How warnings that cigarettes kill can make you smoke MORE (to help cope with the idea of your death).

Health messages on cigarette packets that warn of the fatal effects of smoking can actually drive people to light up, a study has found.

Death is such a terrifying prospect that many find a comforting fag is the only answer.

The effect is linked to a psychological theory known as Terror Management, which holds that some people feel such extreme anxiety at the prospect of dying that they constantly need to boost their self-esteem to cope.

Those who get their self-worth from smoking – because it makes them feel sexy or cool – will find themselves doing it even more to allay their fears.

She didn't get the memo: An unidentified woman who has become an internet hit after being photographed lighting a cigarette from her 100th birthday cake.

She didn't get the memo: An unidentified woman who has become an internet hit after being photographed lighting a cigarette from her 100th birthday cake.

The solution, according to the study by New York University and the University of Basel, Switzerland, is slogans that say smoking makes you ugly and nerdy.

Their study of 39 psychology students aged 17 to 41, who were smokers, found that this was an effective encouragement to quit.

‘In general, when smokers are faced with death-related anti-smoking messages on cigarette packs, they produce active coping attempts as reflected in their willingness to continue the risky smoking behaviour,’ the study said.

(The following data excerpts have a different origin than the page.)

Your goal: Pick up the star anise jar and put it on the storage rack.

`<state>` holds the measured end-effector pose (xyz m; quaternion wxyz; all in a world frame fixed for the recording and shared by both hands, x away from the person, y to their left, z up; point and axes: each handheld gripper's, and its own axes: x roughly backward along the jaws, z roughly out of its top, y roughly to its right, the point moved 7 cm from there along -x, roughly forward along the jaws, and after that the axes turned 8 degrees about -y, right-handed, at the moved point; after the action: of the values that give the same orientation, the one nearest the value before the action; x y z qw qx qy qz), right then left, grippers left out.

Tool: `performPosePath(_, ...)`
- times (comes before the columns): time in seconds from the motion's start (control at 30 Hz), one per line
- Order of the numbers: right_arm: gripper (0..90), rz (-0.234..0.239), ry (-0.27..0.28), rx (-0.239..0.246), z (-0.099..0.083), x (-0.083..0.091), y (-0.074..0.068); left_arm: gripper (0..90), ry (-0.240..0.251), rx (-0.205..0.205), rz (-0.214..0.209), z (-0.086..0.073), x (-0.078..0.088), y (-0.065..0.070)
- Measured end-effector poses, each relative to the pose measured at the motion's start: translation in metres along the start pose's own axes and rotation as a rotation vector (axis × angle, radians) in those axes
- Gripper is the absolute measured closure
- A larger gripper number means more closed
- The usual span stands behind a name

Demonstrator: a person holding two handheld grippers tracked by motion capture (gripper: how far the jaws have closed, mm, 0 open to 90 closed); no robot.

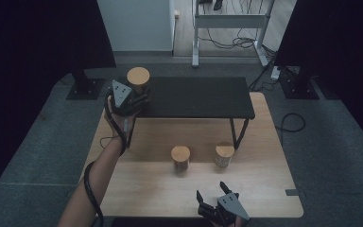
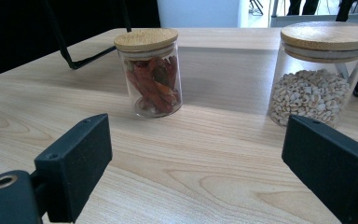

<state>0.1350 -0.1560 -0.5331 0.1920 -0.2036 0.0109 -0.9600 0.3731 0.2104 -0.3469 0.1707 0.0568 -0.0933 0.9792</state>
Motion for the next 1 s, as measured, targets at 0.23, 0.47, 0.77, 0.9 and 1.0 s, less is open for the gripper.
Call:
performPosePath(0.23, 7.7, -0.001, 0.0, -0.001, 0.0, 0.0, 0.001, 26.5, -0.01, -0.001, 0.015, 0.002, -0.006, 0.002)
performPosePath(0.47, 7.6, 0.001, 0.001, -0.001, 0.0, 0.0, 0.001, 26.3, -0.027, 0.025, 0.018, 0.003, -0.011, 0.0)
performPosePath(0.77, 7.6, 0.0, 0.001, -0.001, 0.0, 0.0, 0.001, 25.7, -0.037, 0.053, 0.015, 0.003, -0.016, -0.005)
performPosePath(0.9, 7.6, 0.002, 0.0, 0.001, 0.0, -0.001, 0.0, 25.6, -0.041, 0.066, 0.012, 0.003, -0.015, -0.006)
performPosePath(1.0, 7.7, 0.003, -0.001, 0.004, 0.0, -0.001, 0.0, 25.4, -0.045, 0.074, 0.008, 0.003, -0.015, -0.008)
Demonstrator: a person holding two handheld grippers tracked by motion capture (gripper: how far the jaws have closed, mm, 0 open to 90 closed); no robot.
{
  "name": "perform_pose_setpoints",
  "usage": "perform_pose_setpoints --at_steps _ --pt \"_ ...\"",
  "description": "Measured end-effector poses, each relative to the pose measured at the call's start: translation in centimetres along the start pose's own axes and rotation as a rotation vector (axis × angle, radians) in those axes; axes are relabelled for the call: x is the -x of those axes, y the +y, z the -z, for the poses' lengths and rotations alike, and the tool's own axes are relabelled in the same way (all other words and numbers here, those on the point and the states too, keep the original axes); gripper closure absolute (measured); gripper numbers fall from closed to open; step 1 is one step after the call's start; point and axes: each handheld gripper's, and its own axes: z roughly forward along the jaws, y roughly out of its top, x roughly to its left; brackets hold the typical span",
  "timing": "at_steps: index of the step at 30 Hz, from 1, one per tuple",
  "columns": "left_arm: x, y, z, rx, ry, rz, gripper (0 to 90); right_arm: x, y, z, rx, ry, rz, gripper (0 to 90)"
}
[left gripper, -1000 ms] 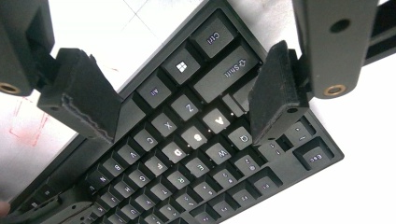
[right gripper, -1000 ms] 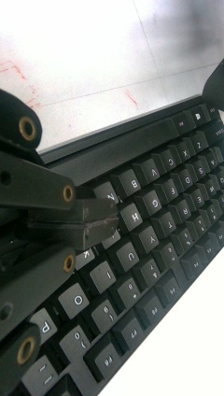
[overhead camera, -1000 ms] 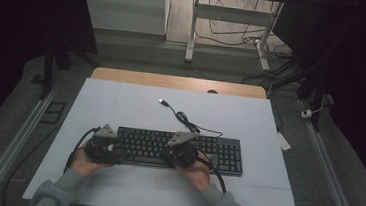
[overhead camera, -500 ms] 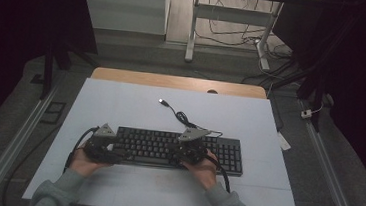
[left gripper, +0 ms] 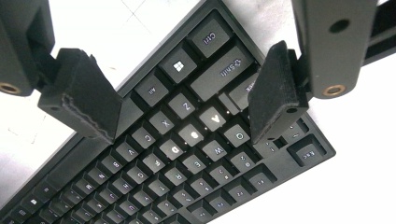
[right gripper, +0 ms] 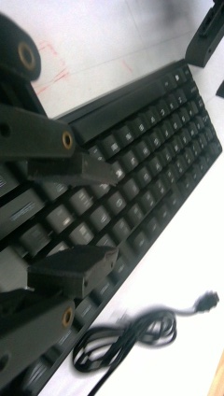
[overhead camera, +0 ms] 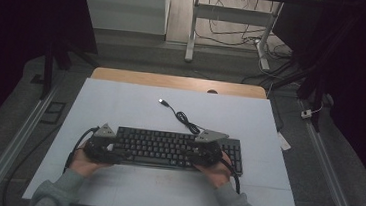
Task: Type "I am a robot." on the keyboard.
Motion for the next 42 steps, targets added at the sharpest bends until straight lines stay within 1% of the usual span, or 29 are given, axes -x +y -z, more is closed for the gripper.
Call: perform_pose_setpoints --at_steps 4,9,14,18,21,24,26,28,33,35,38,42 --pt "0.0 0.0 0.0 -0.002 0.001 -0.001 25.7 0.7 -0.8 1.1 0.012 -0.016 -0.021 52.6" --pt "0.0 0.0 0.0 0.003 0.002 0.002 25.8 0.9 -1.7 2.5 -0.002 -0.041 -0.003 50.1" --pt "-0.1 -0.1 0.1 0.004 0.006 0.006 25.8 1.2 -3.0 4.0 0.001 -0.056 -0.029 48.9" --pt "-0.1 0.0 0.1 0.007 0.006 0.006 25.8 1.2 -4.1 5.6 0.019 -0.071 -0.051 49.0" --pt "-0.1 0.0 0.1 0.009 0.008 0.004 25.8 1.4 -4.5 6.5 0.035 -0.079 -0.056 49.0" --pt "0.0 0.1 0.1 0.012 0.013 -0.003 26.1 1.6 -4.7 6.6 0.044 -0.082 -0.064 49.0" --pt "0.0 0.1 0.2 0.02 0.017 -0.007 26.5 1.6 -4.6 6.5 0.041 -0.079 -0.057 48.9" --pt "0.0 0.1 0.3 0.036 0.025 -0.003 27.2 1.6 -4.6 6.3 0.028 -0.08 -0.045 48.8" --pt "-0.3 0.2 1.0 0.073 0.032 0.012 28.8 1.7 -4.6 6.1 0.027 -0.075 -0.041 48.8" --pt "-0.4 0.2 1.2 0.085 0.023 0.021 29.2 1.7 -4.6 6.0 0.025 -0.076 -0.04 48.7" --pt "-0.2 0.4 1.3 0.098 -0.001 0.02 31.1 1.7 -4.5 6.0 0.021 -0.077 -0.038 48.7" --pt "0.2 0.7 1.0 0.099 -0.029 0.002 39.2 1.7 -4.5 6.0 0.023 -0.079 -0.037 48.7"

‘To succeed with anti-smoking messages on discount cigarette packs one has to take into account that considering their death may make people smoke.’

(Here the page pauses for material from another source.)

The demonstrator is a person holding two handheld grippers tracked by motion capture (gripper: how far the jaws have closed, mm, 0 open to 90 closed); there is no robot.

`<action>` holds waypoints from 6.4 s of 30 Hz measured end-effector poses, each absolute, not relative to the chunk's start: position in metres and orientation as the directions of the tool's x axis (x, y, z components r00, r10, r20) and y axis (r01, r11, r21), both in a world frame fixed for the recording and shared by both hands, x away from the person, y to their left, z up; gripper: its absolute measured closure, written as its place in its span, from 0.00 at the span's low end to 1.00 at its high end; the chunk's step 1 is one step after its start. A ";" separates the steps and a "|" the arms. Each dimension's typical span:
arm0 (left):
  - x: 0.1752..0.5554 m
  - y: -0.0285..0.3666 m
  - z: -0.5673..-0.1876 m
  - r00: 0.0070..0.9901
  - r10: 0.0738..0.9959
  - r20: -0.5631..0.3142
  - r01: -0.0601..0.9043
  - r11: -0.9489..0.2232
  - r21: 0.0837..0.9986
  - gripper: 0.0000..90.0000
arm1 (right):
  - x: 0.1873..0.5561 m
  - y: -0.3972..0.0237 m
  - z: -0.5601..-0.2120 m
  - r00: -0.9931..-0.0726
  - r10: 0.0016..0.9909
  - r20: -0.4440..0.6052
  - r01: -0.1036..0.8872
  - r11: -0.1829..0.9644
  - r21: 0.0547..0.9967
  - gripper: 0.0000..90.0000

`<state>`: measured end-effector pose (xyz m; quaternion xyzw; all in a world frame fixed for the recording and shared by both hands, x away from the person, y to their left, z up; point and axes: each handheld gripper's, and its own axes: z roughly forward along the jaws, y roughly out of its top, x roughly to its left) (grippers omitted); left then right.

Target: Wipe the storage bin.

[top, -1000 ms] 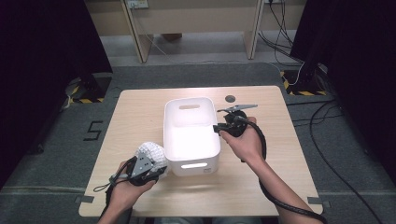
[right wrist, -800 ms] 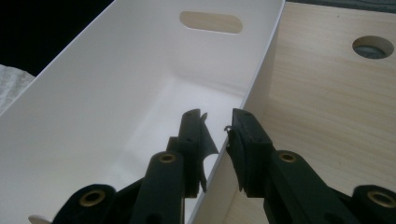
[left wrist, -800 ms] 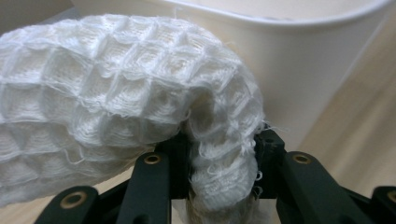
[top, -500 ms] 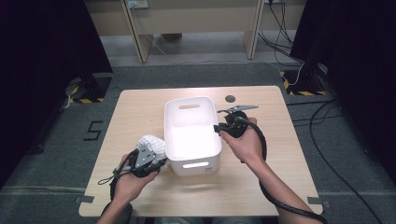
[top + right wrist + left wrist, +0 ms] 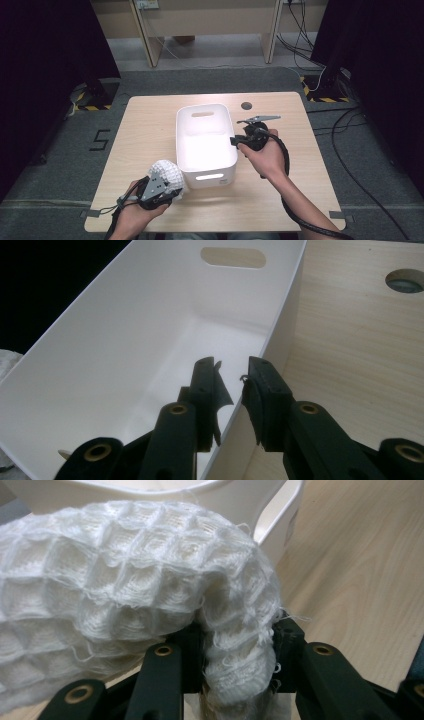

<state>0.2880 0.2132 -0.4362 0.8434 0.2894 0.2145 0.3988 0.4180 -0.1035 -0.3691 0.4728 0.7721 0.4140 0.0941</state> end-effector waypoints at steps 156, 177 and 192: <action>0.310 0.152 -0.432 0.757 0.625 0.190 0.249 -0.546 0.800 0.76 | 0.411 -0.089 -0.375 -0.546 0.829 0.123 0.610 0.292 0.737 0.87; 0.314 0.133 -0.433 0.782 0.592 0.194 0.224 -0.558 0.799 0.76 | 0.411 -0.089 -0.375 -0.547 0.828 0.121 0.607 0.293 0.738 0.87; 0.316 0.130 -0.461 0.788 0.571 0.230 0.235 -0.624 0.745 0.76 | 0.411 -0.089 -0.375 -0.548 0.828 0.124 0.608 0.292 0.738 0.87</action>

Participants filled in a questionnaire to determine how much their smoking was based on self-esteem.

Then they were shown cigarette packs with different warnings on them.

After a 15-minute delay, the students were asked more questions about their smoking behaviour – including if they intended to quit.

‘One the one hand, death-related warnings were not effective and even ironically caused more positive smoking attitudes among smokers who based their self-esteem on smoking,’ the study said.

‘On the other hand, warning messages that were unrelated to death effectively reduced smoking attitudes the more recipients based their self-esteem on smoking.’

The researchers said this finding can be explained by the fact that warnings such as ‘smoking makes you unattractive’ may be particularly threatening to people who smoke to boost their self-esteem.

The study was published in the Journal of Experimental Social Psychology.